== TASK REQUIREMENTS ==
Starting at the line below holding "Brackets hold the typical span" and stopping at the line holding "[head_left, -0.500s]", print every line exactly, both ends included, and leave the rest out.

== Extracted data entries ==
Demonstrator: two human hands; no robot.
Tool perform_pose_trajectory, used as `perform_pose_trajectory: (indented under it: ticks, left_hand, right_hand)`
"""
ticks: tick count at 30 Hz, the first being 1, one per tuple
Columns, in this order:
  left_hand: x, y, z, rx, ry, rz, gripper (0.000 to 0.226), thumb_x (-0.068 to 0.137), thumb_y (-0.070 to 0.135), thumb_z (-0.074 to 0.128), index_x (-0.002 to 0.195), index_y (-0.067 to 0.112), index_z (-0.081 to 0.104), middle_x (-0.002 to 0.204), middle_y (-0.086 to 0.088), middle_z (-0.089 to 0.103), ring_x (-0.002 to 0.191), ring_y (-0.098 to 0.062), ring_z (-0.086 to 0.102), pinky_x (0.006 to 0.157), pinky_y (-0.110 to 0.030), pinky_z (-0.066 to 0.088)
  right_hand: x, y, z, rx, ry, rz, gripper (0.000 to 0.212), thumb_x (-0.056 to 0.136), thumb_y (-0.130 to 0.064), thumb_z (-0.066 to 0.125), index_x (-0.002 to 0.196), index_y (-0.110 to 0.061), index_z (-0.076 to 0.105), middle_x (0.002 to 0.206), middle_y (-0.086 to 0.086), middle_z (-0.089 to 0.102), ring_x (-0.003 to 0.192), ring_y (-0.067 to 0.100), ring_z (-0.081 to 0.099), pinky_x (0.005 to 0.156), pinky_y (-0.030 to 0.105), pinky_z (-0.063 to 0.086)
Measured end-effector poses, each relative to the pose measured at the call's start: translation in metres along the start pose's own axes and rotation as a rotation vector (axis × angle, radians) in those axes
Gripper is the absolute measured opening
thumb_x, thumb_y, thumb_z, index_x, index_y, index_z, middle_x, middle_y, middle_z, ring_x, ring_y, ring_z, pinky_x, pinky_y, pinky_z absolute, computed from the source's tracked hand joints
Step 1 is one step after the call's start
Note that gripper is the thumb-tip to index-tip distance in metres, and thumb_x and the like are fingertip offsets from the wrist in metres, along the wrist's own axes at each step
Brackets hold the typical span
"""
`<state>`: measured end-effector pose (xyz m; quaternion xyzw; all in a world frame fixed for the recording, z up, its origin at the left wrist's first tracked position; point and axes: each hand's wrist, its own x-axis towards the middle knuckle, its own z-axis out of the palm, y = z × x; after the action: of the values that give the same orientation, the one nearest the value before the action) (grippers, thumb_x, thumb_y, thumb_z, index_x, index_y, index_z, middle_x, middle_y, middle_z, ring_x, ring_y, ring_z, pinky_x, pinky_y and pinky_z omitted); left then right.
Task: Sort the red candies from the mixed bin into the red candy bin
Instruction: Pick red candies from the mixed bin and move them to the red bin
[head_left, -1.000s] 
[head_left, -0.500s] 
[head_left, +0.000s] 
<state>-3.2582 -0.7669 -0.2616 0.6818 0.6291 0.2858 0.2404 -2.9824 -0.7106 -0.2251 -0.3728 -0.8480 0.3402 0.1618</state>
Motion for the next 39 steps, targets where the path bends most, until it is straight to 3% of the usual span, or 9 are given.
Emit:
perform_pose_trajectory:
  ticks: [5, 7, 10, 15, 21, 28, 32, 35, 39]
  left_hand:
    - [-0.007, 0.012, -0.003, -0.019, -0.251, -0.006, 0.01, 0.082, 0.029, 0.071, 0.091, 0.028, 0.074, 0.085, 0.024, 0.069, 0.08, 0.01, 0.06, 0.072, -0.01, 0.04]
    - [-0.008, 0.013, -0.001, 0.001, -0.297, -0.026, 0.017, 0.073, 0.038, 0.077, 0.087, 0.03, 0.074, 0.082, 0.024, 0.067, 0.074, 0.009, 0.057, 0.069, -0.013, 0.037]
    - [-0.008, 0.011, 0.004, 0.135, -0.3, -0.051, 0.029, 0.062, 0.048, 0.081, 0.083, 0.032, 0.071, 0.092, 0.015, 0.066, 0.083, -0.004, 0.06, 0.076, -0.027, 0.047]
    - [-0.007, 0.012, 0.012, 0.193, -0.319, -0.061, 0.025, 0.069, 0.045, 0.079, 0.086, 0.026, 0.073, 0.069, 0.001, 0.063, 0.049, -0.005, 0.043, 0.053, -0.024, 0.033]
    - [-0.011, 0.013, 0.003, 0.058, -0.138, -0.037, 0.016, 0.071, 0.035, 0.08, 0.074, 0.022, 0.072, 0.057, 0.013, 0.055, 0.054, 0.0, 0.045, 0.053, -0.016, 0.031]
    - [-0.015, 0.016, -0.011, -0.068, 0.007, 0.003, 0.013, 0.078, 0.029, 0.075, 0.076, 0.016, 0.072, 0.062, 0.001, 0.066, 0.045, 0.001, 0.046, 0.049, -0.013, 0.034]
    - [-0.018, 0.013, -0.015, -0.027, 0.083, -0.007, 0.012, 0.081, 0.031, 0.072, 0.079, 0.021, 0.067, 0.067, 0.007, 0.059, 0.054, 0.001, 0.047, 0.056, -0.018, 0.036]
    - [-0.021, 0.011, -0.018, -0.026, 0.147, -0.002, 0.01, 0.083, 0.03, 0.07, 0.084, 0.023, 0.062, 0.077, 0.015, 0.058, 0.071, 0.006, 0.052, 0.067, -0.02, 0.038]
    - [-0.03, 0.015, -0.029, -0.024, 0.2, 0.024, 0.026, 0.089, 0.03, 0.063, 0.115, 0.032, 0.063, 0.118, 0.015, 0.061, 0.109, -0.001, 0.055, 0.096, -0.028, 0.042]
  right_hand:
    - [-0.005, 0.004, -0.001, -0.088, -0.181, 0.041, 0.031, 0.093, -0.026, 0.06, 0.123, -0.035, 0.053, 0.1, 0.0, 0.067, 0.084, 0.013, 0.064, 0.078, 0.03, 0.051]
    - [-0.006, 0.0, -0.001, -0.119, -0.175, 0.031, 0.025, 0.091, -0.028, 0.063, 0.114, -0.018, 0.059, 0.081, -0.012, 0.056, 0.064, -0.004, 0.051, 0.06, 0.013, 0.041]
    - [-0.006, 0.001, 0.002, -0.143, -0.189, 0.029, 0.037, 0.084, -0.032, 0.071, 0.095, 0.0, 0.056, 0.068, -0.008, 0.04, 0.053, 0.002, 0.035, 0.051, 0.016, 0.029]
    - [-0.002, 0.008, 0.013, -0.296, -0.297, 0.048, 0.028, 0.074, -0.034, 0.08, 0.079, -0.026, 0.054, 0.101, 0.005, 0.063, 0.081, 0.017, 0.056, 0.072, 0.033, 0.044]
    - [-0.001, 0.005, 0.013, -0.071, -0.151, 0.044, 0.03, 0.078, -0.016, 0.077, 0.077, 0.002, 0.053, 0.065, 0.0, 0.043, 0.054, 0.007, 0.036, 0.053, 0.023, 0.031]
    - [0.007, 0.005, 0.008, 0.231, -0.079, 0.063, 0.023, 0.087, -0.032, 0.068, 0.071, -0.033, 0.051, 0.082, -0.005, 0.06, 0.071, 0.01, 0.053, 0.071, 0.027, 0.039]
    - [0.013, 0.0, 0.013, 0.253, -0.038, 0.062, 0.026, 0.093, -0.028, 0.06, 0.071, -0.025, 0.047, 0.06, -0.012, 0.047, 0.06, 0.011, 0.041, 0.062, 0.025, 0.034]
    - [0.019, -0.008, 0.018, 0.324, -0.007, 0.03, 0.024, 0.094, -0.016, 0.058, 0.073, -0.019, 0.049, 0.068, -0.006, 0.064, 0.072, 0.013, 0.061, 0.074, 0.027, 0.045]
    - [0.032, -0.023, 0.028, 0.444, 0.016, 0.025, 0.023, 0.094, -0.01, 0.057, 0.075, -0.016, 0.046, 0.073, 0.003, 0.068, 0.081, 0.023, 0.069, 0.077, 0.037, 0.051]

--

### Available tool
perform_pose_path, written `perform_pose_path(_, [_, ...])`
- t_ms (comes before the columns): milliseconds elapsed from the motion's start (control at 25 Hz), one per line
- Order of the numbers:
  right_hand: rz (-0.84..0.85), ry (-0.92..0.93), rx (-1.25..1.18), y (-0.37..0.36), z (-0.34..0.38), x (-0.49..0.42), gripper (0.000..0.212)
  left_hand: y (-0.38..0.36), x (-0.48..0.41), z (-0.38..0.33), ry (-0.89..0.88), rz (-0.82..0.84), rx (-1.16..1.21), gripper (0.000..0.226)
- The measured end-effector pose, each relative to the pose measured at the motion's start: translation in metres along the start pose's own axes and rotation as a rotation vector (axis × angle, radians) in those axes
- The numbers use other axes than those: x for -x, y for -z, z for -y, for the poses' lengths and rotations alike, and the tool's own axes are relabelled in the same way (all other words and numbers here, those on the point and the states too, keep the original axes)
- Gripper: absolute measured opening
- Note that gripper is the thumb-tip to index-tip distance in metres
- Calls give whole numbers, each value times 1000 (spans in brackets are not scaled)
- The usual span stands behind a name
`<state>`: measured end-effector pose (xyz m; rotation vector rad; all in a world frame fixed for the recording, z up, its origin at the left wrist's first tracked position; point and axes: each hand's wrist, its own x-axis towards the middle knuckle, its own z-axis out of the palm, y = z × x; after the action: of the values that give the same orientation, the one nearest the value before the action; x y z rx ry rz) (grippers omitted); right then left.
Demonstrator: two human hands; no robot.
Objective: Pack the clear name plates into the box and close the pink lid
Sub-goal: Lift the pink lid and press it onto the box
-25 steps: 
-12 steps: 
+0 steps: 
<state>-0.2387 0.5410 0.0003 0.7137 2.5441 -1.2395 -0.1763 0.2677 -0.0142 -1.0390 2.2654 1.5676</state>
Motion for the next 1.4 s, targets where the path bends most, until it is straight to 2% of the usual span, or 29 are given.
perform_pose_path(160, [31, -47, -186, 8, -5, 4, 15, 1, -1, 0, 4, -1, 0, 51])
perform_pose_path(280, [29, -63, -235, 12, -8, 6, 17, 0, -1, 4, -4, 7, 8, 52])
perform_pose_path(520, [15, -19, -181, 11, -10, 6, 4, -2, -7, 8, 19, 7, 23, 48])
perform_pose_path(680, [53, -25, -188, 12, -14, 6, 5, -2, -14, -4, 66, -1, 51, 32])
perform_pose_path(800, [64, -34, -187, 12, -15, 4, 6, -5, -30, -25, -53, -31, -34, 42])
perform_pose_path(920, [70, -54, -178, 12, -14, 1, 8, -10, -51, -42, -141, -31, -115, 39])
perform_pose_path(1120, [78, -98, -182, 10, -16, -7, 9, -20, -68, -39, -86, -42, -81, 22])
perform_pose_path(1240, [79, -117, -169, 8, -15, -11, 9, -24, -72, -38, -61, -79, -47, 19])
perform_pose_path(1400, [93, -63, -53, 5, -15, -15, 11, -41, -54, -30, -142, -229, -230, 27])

== SOLVED EXERCISE ==
Brackets hold the typical span
"""
`<state>`: measured end-effector pose (xyz m; quaternion xyzw; all in a world frame fixed for the recording, z up, its origin at the left wrist's first tracked position; point and axes: each hand's wrist, its own x-axis towards the middle knuckle, its own z-axis out of the palm, y = z × x; after the action: of the values that give the same orientation, the one nearest the value before the action) (grippers, thumb_x, thumb_y, thumb_z, index_x, index_y, index_z, middle_x, middle_y, middle_z, ring_x, ring_y, ring_z, pinky_x, pinky_y and pinky_z omitted); left then right.
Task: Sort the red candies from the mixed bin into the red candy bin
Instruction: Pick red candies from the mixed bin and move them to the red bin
[head_left, -1.000s] 
[head_left, -0.500s] 

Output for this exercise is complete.